-- Opening Marker --

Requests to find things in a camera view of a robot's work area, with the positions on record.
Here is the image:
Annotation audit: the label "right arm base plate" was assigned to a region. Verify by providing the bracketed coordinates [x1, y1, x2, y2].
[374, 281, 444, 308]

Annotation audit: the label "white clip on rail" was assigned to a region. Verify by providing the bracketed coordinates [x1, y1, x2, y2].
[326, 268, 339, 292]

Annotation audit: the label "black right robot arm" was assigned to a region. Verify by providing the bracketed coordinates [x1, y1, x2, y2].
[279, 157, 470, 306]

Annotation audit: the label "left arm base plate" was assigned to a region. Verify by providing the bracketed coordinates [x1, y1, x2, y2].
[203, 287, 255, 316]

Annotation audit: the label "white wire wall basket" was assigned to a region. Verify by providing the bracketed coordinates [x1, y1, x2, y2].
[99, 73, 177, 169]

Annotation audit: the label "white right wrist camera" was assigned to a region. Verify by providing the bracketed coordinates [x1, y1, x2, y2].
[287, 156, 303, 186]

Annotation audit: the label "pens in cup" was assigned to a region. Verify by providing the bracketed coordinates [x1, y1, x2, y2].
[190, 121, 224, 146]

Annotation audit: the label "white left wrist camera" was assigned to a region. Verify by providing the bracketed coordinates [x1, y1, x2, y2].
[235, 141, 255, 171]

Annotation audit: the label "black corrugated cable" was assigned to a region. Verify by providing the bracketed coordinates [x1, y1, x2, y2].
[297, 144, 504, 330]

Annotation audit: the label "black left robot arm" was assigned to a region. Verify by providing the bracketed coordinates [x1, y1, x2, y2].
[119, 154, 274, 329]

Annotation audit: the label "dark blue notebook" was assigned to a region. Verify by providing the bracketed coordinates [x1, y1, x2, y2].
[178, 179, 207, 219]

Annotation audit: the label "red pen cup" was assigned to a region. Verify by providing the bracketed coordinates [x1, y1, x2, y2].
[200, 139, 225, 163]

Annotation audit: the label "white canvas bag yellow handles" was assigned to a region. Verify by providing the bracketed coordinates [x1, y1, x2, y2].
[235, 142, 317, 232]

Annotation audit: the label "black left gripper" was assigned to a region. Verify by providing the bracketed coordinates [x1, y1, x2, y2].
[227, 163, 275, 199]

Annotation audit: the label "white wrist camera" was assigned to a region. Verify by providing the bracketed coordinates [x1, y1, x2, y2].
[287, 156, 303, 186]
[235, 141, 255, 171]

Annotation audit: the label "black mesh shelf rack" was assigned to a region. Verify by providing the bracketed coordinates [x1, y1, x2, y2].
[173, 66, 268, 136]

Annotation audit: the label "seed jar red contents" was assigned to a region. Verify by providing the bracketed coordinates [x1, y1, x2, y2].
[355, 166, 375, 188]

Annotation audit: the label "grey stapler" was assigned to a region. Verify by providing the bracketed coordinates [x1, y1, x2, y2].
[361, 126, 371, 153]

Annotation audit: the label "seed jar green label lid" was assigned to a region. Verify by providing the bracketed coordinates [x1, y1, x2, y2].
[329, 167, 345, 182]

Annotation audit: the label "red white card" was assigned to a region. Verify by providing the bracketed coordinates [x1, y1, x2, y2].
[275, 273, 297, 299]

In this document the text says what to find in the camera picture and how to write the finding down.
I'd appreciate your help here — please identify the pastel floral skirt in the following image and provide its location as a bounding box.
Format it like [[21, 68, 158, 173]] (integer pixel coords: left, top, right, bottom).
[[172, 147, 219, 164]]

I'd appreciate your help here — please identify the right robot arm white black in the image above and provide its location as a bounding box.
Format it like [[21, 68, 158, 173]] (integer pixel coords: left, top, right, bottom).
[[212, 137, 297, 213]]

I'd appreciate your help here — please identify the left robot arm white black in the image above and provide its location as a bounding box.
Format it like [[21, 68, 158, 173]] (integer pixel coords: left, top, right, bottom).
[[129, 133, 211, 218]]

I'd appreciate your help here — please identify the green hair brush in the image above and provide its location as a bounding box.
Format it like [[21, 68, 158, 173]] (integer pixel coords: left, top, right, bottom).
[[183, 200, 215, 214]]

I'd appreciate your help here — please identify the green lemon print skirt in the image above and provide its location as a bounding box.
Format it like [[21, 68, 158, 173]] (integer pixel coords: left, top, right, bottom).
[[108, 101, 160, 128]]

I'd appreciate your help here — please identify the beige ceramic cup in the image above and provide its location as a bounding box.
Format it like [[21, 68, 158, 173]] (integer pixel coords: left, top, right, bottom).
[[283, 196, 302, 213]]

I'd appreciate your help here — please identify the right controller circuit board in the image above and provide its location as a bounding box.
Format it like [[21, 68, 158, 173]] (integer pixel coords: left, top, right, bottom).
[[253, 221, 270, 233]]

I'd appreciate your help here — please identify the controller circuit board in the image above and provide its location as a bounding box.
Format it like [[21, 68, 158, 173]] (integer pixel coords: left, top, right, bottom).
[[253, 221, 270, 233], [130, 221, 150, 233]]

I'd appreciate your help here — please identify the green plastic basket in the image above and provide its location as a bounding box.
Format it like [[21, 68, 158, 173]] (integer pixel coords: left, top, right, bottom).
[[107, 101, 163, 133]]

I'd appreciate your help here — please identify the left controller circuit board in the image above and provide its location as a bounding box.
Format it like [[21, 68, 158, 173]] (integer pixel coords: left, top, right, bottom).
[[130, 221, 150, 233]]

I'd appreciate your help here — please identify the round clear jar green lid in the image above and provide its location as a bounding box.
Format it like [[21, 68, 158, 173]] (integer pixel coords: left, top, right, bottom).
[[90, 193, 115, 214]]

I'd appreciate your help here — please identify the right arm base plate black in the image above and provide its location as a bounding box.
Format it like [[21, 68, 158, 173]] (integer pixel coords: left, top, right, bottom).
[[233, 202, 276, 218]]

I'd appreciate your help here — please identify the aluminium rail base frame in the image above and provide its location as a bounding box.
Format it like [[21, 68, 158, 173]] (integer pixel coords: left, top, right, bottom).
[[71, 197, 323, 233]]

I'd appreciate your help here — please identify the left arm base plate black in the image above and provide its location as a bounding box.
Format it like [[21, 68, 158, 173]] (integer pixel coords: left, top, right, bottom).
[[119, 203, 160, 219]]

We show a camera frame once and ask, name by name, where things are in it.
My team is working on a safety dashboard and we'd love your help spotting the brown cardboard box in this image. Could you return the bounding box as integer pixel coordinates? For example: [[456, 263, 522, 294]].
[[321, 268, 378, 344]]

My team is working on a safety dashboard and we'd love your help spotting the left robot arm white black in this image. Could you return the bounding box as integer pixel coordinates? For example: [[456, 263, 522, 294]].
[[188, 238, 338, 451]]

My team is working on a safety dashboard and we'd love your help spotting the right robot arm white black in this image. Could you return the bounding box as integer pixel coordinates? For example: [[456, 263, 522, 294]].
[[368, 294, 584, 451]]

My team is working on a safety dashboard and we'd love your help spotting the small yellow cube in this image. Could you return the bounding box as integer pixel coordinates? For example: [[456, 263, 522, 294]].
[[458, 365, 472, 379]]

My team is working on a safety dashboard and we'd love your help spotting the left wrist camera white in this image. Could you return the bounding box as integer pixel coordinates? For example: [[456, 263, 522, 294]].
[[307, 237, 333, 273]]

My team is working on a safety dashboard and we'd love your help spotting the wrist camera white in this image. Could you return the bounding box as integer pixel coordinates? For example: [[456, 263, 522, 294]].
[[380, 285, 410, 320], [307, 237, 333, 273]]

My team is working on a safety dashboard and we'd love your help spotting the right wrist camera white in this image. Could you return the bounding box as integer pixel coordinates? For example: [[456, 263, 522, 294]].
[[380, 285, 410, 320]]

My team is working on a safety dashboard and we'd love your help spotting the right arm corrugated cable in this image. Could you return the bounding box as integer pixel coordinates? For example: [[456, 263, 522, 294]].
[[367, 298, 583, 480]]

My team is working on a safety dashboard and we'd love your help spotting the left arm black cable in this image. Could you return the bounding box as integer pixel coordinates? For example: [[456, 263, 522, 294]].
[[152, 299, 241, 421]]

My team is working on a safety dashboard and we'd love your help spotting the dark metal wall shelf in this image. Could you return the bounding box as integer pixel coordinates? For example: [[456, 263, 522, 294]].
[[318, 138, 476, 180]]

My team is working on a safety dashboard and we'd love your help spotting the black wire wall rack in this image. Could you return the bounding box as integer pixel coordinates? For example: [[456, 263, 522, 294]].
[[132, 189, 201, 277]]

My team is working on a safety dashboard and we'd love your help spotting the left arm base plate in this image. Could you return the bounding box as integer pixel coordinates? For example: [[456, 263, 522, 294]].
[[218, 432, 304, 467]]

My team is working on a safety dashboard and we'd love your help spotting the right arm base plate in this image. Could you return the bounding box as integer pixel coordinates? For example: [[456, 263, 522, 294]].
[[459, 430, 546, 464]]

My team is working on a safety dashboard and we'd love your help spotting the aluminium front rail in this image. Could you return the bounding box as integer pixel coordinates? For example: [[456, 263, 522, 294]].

-- Closing Marker --

◆ Action item ◆
Write only the number of lines in the entries that contain the word "things".

◆ Completed task ◆
2